++++ MATERIAL PROVIDED
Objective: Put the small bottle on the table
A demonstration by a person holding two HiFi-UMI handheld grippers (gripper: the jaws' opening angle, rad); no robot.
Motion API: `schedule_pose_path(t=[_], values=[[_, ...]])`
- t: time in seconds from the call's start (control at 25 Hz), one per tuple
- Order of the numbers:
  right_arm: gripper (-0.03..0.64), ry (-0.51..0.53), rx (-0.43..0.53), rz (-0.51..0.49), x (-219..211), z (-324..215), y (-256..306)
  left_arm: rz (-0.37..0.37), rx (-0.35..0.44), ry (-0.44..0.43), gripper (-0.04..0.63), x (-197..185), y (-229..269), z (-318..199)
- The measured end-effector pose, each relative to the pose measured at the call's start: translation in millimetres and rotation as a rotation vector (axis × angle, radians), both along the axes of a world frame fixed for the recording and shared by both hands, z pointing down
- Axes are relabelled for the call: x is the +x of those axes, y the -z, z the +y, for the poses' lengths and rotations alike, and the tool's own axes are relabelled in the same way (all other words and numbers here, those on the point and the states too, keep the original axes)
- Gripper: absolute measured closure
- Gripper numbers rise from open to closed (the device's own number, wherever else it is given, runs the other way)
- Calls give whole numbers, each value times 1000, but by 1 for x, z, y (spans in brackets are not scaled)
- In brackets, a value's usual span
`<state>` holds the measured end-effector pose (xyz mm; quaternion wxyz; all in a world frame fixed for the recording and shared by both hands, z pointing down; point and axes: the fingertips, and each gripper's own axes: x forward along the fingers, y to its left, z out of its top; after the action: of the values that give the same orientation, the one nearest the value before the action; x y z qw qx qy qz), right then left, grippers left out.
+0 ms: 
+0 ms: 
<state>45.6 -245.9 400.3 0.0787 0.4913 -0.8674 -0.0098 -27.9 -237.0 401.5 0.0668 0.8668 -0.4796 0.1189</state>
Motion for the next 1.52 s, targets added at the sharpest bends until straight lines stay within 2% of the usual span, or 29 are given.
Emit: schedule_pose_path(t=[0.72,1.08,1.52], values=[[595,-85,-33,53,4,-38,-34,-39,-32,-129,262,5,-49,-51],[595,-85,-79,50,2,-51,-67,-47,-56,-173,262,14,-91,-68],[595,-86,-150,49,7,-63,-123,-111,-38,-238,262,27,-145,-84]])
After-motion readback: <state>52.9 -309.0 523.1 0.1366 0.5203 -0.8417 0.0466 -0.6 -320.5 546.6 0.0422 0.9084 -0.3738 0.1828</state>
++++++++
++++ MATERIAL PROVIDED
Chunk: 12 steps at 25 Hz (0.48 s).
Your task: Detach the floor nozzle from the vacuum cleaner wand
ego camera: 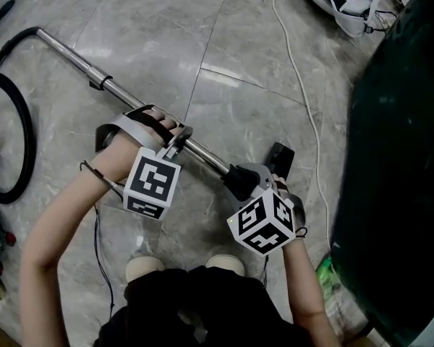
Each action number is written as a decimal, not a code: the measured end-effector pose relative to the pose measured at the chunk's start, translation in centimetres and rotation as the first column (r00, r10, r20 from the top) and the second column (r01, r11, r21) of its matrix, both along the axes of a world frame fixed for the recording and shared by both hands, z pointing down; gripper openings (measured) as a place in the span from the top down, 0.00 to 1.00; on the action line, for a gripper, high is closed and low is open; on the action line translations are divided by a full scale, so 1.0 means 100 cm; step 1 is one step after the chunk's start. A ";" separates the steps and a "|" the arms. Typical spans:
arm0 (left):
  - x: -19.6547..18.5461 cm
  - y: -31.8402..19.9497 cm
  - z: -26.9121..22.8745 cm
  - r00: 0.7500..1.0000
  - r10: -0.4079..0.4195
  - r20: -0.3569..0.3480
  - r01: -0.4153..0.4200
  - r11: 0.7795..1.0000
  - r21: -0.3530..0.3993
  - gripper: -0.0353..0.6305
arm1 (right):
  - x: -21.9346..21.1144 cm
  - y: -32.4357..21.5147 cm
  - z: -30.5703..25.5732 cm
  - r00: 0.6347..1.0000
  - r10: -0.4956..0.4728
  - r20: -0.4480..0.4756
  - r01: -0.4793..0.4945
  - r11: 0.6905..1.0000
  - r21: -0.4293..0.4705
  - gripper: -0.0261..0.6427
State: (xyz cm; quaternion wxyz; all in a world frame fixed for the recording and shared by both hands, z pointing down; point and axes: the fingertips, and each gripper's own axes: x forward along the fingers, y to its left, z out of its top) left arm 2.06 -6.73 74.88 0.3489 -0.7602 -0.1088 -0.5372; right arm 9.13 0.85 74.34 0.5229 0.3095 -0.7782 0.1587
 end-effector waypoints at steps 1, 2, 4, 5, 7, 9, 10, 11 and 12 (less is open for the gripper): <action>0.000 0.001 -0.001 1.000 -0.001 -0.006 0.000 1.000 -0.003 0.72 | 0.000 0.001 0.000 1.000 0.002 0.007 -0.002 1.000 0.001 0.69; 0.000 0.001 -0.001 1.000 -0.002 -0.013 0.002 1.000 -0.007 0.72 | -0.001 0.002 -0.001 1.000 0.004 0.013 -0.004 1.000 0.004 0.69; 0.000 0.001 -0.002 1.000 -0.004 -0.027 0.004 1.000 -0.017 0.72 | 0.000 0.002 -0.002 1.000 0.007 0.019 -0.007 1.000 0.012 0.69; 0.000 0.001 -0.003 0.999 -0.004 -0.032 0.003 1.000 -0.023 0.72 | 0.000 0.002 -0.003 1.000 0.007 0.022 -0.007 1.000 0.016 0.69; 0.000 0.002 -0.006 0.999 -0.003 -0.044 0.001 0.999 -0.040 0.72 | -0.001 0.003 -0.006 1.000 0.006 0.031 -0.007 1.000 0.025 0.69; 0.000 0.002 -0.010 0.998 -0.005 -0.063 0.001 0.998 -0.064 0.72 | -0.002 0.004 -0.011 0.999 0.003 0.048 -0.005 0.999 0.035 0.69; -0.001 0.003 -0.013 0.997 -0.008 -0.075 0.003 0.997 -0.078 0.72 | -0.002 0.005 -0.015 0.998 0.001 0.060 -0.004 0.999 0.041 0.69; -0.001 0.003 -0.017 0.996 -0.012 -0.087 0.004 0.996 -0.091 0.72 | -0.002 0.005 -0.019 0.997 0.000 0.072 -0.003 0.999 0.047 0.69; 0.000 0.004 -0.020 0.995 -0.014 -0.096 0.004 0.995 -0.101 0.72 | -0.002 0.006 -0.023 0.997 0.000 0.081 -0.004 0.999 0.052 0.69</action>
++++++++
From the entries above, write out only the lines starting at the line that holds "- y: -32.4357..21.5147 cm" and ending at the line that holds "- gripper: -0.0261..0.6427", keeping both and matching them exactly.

  - y: -32.4357..21.5147 cm
  - z: -30.5703..25.5732 cm
  - r00: 0.6347..1.0000
  - r10: -0.4956..0.4728
  - r20: -0.4480..0.4756
  - r01: -0.4793..0.4945
  - r11: 0.6905..1.0000
  - r21: -0.4293..0.4705
  - gripper: -0.0261..0.6427

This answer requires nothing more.